**To do**
What is needed is a faithful copy of all the entries, with no pictures in it.

>>>>>

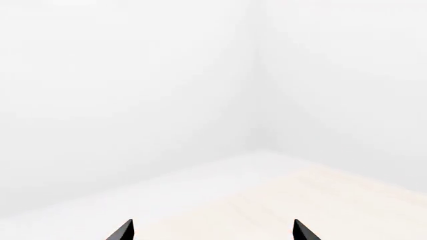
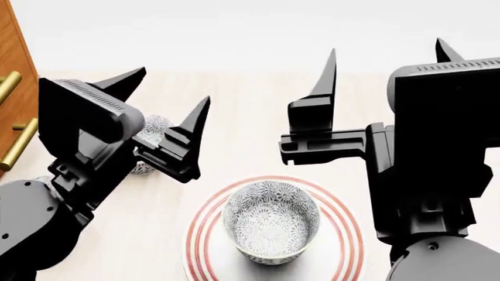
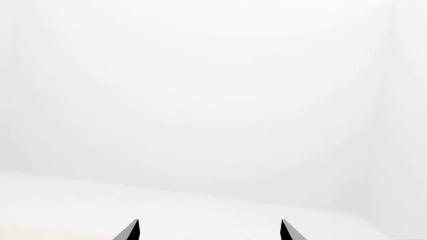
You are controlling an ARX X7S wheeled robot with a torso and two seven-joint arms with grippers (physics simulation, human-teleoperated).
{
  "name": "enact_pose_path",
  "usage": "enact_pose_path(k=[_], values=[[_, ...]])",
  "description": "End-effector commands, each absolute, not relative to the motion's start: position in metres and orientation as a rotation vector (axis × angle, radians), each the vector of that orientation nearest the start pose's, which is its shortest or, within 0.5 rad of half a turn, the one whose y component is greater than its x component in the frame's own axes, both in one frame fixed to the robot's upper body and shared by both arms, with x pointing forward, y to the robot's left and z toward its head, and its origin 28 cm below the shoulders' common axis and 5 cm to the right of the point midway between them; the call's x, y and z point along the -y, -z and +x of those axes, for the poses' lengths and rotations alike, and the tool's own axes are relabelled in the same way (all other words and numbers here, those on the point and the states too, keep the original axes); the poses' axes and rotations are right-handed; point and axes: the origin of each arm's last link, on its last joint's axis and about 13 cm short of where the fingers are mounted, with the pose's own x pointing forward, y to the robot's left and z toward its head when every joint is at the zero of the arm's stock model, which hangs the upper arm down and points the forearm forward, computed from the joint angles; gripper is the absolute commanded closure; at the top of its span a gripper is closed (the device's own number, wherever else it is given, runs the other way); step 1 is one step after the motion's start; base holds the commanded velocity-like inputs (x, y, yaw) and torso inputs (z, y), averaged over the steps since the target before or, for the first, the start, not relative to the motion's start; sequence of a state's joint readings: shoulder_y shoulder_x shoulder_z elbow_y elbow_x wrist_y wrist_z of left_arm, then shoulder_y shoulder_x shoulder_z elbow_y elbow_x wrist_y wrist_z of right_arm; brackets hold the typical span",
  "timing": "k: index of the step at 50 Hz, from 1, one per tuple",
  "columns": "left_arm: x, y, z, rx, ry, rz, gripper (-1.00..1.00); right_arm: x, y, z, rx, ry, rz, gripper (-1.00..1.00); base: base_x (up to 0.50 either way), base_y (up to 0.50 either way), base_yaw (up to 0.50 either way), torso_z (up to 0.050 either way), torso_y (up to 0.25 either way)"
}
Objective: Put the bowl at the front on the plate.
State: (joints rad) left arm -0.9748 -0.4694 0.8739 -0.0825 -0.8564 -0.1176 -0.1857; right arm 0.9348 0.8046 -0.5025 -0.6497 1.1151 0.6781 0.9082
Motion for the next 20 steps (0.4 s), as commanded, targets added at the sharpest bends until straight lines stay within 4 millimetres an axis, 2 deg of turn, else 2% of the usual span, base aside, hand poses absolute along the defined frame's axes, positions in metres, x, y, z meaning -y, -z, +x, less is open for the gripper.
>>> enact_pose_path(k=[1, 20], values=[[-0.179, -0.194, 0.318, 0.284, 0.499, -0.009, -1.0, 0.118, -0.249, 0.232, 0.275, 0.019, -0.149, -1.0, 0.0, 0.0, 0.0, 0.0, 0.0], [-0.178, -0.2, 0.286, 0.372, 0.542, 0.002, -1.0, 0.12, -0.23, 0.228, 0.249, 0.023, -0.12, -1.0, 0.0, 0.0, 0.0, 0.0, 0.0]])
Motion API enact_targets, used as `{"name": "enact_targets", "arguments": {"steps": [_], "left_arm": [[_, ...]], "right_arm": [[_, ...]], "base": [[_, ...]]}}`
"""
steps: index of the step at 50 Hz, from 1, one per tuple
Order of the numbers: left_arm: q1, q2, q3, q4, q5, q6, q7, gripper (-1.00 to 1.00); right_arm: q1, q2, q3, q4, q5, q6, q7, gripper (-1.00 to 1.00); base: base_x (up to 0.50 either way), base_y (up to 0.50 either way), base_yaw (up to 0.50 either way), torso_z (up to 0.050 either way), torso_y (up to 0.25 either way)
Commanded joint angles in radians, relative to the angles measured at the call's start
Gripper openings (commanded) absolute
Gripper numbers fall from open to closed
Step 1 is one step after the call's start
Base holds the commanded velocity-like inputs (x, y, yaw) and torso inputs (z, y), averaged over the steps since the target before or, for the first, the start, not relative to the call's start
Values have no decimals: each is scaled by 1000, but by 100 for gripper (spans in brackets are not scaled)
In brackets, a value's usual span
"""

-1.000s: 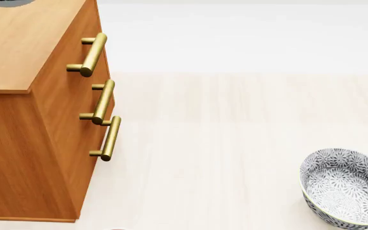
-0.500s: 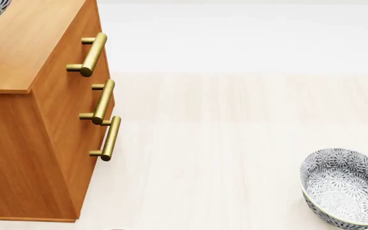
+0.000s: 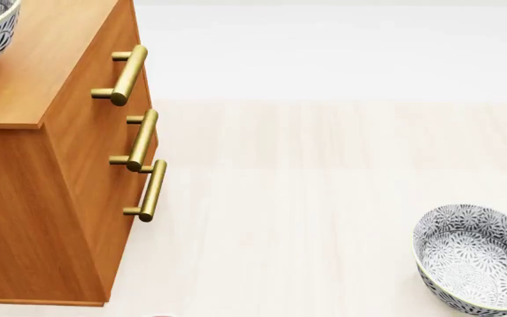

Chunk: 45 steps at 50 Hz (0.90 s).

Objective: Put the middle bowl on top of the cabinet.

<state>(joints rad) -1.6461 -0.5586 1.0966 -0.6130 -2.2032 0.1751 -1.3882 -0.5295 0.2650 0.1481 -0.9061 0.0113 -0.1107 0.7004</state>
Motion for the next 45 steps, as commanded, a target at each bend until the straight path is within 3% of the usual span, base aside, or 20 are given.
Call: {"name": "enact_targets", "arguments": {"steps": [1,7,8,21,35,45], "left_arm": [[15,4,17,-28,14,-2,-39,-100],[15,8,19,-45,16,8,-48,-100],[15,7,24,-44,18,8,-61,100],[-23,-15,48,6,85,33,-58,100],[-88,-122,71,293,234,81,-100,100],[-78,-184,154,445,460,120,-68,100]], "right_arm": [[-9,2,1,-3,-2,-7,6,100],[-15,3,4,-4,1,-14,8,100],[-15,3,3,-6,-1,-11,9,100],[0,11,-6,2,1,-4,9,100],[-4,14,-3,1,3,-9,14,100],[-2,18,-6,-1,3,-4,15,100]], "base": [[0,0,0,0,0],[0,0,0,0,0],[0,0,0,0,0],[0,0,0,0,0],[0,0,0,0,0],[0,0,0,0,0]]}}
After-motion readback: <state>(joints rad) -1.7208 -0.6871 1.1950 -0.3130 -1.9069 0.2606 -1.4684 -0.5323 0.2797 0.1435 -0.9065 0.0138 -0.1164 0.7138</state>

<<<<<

**Response area**
You are controlling an ARX X7S wheeled robot with a torso and two seven-joint arms with grippers (physics simulation, human-teleoperated).
{
  "name": "enact_pose_path",
  "usage": "enact_pose_path(k=[_], values=[[_, ...]])",
  "description": "End-effector commands, each absolute, not relative to the motion's start: position in metres and orientation as a rotation vector (axis × angle, radians), each the vector of that orientation nearest the start pose's, which is its shortest or, within 0.5 rad of half a turn, the one whose y component is greater than its x component in the frame's own axes, both in one frame fixed to the robot's upper body and shared by both arms, with x pointing forward, y to the robot's left and z toward its head, and its origin 28 cm below the shoulders' common axis and 5 cm to the right of the point midway between them; the call's x, y and z point along the -y, -z and +x of those axes, for the poses' lengths and rotations alike, and the tool's own axes are relabelled in the same way (all other words and numbers here, those on the point and the states too, keep the original axes); the poses' axes and rotations are right-handed; point and axes: the origin of each arm's last link, on its last joint's axis and about 13 cm short of where the fingers are mounted, with the pose's own x pointing forward, y to the robot's left and z toward its head when every joint is at the zero of the arm's stock model, which hangs the upper arm down and points the forearm forward, computed from the joint angles; gripper is the absolute commanded closure; at the top of its span a gripper is closed (the device's own number, wherever else it is given, runs the other way); step 1 is one step after the motion's start; base holds the commanded velocity-like inputs (x, y, yaw) and torso inputs (z, y), averaged over the steps since the target before or, for the first, the start, not relative to the motion's start; sequence of a state's joint readings: shoulder_y shoulder_x shoulder_z elbow_y elbow_x wrist_y wrist_z of left_arm, then shoulder_y shoulder_x shoulder_z elbow_y elbow_x wrist_y wrist_z of right_arm; brackets hold the typical span",
  "timing": "k: index of the step at 50 Hz, from 1, one per tuple",
  "columns": "left_arm: x, y, z, rx, ry, rz, gripper (-1.00..1.00); right_arm: x, y, z, rx, ry, rz, gripper (-1.00..1.00); base: base_x (up to 0.50 either way), base_y (up to 0.50 either way), base_yaw (up to 0.50 either way), torso_z (up to 0.050 either way), torso_y (up to 0.25 either way)"
}
Objective: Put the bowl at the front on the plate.
State: (joints rad) left arm -0.9748 -0.4694 0.8739 -0.0825 -0.8564 -0.1176 -0.1857; right arm 0.9348 0.8046 -0.5025 -0.6497 1.1151 0.6781 0.9082
Motion for the next 20 steps (0.4 s), as commanded, targets added at the sharpest bends until straight lines stay within 4 millimetres an axis, 2 deg of turn, else 2% of the usual span, base aside, hand poses absolute along the defined frame's axes, positions in metres, x, y, z meaning -y, -z, +x, less is open for the gripper.
>>> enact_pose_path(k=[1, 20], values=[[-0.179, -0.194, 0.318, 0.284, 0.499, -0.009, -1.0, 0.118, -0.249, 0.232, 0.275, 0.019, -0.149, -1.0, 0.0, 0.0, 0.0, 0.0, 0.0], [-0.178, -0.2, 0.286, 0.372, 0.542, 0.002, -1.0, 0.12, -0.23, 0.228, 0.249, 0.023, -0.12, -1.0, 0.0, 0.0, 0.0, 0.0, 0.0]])
Motion API enact_targets, used as `{"name": "enact_targets", "arguments": {"steps": [_], "left_arm": [[_, ...]], "right_arm": [[_, ...]], "base": [[_, ...]]}}`
"""
steps: index of the step at 50 Hz, from 1, one per tuple
Order of the numbers: left_arm: q1, q2, q3, q4, q5, q6, q7, gripper (-1.00 to 1.00); right_arm: q1, q2, q3, q4, q5, q6, q7, gripper (-1.00 to 1.00); base: base_x (up to 0.50 either way), base_y (up to 0.50 either way), base_yaw (up to 0.50 either way), torso_z (up to 0.050 either way), torso_y (up to 0.25 either way)
Commanded joint angles in radians, relative to the angles measured at the call's start
Gripper openings (commanded) absolute
Gripper numbers fall from open to closed
Step 1 is one step after the call's start
Base holds the commanded velocity-like inputs (x, y, yaw) and torso inputs (z, y), averaged over the steps since the target before or, for the first, the start, not relative to the call's start
Values have no decimals: each is scaled by 1000, but by 100 for gripper (spans in brackets are not scaled)
In brackets, a value's usual span
"""

-1.000s: 
-0.500s: 
+0.000s: 

Chunk: 45 steps at 50 Hz (0.90 s).

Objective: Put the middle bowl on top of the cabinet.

<state>(joints rad) -1.6461 -0.5586 1.0966 -0.6130 -2.2032 0.1751 -1.3882 -0.5295 0.2650 0.1481 -0.9061 0.0113 -0.1107 0.7004</state>
Motion for the next 45 steps, as commanded, a target at each bend until the straight path is within 3% of the usual span, base aside, or 20 are given.
Call: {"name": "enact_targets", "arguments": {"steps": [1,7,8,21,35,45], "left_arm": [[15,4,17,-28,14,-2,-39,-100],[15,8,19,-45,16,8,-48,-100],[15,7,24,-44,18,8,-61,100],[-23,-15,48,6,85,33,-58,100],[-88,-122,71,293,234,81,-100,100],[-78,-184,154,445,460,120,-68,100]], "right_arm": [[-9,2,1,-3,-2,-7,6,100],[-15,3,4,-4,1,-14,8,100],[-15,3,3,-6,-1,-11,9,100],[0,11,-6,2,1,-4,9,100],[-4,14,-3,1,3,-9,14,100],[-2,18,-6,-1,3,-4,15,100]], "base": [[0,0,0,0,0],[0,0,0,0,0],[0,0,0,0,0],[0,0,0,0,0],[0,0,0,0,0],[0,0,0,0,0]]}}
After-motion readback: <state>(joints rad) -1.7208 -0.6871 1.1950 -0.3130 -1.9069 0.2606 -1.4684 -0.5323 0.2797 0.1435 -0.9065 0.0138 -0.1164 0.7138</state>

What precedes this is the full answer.